A PBWT-based algorithm for identifying all Maximal Perfect Haplotype Blocks with Wildcards (MPHBw).

Build the tool(s)

Prerequisites

SDSL by @SimonGog is required to build the project. More information available at GitHub Repo.

You can either install it system-wide with the package manager (for example with sudo apt-get install libsdsl-dev on Ubuntu and similar), or using a conda environment (for example with conda create --prefix ./local-env --channel conda-forge --override-channels compilers make sdsl-lite, albeit mamba on miniforge is suggested), or installing SDSL manually and modifying the CXXFLAGS in the Makefile (not suggested).

Build

Run

make

inside the main folder, to build wild-pbwt, gen, and err. You could also selectively build a tool by running

make <tool-name>

For example run make wild-pbwt to only build wild-pbwt tool.

Usage


wild-pbwt

The wild-pbwt binary under the bin subfolder computes all the maximal haplotype blocks with wildcards from a given input, with the extended pBWT

./bin/wild-pbwt -f <filename> -a <t-alleles> [-c|-o y] [-v y] [-b <block_size>] [-g <buffer_size>]

where:

  • <filename> is the input file containing the haplotype panel in ASCII format where each line represents a single haplotype and each column is a variation site. Wildcards are represented with character *.
  • <t-alleles> is the alphabet size (not counting *), i.e., the maximum number of alleles in a single site
  • <block_size> is the minimum block size required to count a maximal block. It defaults to 2. It requires the -o flag.
  • <buffer_size> is the buffer_size of the file stream buffer. No need to tweak this parameter in a normal use case. Adjusting this value according to the input column size could result in a performance improvement.

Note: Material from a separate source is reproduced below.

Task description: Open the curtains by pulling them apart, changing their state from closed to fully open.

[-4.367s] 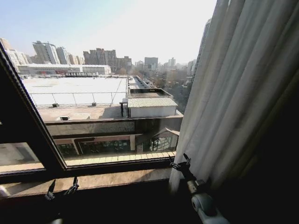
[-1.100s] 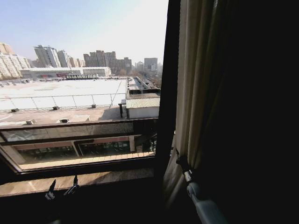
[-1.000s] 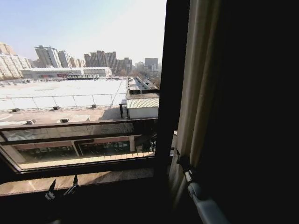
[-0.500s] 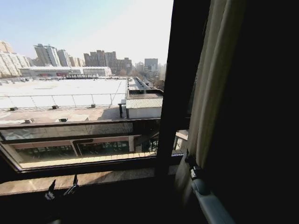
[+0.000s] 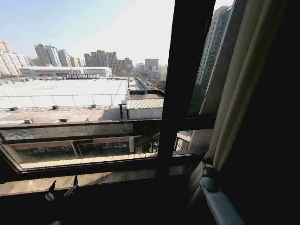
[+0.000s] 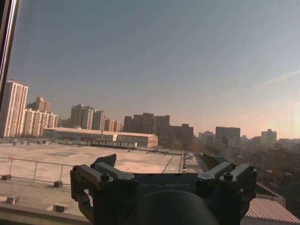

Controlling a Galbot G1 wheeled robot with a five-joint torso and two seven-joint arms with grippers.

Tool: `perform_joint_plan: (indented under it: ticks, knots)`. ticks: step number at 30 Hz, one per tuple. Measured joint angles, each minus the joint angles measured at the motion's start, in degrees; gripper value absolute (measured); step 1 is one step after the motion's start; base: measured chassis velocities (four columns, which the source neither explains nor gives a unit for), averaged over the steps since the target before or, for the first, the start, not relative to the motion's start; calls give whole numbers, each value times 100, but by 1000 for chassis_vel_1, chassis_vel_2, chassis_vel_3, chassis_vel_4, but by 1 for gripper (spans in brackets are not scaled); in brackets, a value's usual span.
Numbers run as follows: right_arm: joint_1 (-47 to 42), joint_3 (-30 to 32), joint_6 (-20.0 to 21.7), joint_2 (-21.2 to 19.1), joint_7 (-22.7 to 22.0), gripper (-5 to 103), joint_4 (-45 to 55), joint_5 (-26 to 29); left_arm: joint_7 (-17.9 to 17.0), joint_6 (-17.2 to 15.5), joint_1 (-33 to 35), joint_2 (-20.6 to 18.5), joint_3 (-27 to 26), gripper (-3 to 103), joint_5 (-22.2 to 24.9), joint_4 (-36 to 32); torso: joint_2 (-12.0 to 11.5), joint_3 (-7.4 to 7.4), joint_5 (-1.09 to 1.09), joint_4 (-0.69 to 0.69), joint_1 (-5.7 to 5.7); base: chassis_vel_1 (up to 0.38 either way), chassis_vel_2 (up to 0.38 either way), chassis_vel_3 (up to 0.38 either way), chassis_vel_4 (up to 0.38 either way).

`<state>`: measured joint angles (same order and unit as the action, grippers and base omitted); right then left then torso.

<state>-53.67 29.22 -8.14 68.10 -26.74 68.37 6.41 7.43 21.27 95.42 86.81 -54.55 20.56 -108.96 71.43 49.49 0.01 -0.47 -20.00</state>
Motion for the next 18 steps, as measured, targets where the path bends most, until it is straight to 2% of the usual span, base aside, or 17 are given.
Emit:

If ran with -o flag, blocks will be output to standard output. Blocks colud be saved to external file adding > output_file.txt at the end of the wild-pbwt command.

If ran with -c flag, blocks will not be output, only counted.
To specify a block_size, run with -o (-c not permitted).

If ran with -v flag, the extended pBWT execution will be output to the standard error.


gen

The gen binary under the bin subfolder allows the user to generate a matrix M (haplotypes) x N (SNPs) with a specified wildcard rate.

./bin/gen <save_directory> <t-alleles> <haplotypes_count> <SNPs_count> <wild_rate> 

If no wild_rate is given, a plain random matrix will be generated.

If a wild_rate is given, a plain random matrix will be generated alongside a version of that matrix with missing data.

Example:

mkdir data
./bin/gen data 3 1000 25000 5

Will generate 2 matrices under the newly created data folder, tri-allelic with 1000 haplotypes and 25000 SNPs; one with no missing data and a copy of the first one with 5% missing data.

Example, insted:

./bin/gen data 2 1000 52000

Will generate a matrix under data folder, bi-allelic with 1000 haplotypes and 52000 SNPs.


err

The err binary under the bin subfolder allows the user to generate a matrix with missing data, from an input matrix. The rate of missing data insertion for each locus is specified by wild_rate%.

./bin/err <input_matrix> <wild_rate> <path_to_output_matrix>

Example:

./bin/err data/input_matrix 3 data/output_matrix 

Will generate output_matrix under data folder as a copy of input_matrix with 3% missing data.